Things have not gone according to plan ever since.
Eric Adams — a former NYPD captain with a conservative bent — has long been cool to closing the detention complex and overruled a bill Adrienne Adams' championed to limit the practice of solitary confinement.
His administration estimates the replacement jails in Queens and Manhattan could take until 2032 to complete — five years after Rikers' legally mandated closing date. Costs to build the four new jails have ballooned from $8.7 billion to $15.5 billion, and the jail population is 6,800, which is 2,300 more than the total capacity of the planned facilities.
Those headwinds have further pitted Eric Adams, who has called the original plan unworkable, against Adrienne Adams.
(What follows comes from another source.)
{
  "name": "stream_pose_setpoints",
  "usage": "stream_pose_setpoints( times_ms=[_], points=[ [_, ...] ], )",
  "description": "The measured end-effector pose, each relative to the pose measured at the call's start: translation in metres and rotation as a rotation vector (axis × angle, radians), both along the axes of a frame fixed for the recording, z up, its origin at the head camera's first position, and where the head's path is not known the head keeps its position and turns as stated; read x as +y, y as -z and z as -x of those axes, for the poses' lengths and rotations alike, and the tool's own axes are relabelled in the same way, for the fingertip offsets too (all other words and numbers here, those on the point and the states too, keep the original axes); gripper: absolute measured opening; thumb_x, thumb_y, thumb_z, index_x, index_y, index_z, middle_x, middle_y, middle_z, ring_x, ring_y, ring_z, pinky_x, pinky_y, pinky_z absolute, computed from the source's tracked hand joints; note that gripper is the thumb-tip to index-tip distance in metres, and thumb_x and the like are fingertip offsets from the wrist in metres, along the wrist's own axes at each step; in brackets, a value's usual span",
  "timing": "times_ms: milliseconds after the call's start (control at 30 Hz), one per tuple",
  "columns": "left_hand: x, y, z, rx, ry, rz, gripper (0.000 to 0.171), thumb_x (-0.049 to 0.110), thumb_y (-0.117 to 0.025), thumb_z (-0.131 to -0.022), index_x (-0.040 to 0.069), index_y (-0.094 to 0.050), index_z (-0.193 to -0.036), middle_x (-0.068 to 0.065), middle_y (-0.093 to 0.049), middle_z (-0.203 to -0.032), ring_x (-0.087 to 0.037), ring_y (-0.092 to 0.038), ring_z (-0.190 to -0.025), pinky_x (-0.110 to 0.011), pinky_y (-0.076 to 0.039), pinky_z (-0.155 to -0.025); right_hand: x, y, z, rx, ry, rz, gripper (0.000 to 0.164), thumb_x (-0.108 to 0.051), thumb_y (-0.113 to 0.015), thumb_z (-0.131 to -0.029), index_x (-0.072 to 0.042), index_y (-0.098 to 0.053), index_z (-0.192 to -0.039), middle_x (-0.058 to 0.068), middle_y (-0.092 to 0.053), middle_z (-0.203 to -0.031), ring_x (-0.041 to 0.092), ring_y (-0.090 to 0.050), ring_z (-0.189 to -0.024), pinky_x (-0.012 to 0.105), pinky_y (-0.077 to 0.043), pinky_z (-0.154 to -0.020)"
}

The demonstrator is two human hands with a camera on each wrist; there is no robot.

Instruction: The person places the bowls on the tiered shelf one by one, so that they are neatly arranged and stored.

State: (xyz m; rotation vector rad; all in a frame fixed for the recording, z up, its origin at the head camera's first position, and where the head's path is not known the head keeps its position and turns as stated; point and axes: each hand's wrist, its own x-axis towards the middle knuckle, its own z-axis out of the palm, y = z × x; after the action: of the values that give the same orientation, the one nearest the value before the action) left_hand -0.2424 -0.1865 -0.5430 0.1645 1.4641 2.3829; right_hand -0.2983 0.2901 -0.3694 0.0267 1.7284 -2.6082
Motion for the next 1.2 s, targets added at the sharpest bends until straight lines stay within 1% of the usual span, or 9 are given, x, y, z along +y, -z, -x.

The speaker, who is running to unseat him in June, has the power to amend the 2019 law but has lambasted the administration for delays in increasing off-site mental health bed capacity and instituting alternatives to incarceration that could reduce the population.
'We are glad that the Lippman Commission is finally recognizing what we have been sounding the alarm on for years — the plan for Rikers was flawed and did not offer a realistic timeline,' the mayor said in a statement.
He called on the council to amend the 2019 law and allow the city to unlock emergency capital funds.
'To leave the plan as is and deny us these funds hurts our staff and is inhumane to those in our custody,' he added.
The speaker, however, said the council would not pursue any modifications until it had secured new commitments from City Hall.
'Our city's mayoral administration must be willing to take concrete action steps and dedicate resources required to implement this blueprint, so another viable plan does not go unfulfilled,' she said. 'There is no shortcut to the work ahead, and there can be no discussions about the legal closure date without these types of commitments from the Administration.'
The main problem with the current plan, according to the report, is the mismatch between the detainee population and the capacity of the four planned jails, which are currently under construction in every borough except Staten Island. And a major contributor to that is the court system.
About 84 percent of the people detained at Rikers are awaiting trial, according to the report. And the average wait for a day in court is almost nine months.
The New York State Office of Court Administration is pursuing changes to how it handles certain types of cases, according to the commission, which predicted those reforms would reduce the Rikers population by up to 1,600 people or more within three to five years.
By using more alternatives like pretrial electronic monitoring and supervised release, the report argued the daily Rikers population could be reduced by another 750 people. Together, those changes are expected to bring the headcount down to 4,500.
The original Rikers plan called for creating nearly 400 secure hospital beds for detainees with severe mental illness. The commission is demanding the city to make good on its commitment — after a severely delayed rollout — and create another 500 beds to create more capacity in the system.
The report also calls for the city to speed up construction on the replacement jails by a year by allowing vendors to do some construction tasks simultaneously rather than in series and by bringing in experts to eyeball the projects. It's a tall order in the world of New York infrastructure projects, which routinely come in late and over budget.
While the commission said external factors like crime rates and Covid have contributed to the difficulty with the 2027 deadline, the report also blamed elected officials for a lack of urgency and action.
To that end, it suggested placing one senior official each at City Hall and the Department of Correction to get the closure goal accomplished.
The new jails would allow families of detainees to more easily visit since Rikers is geographically isolated. And purveyors of the plan argued it would ultimately save the city money by razing Rikers and investing in more easily managed modern correction facilities.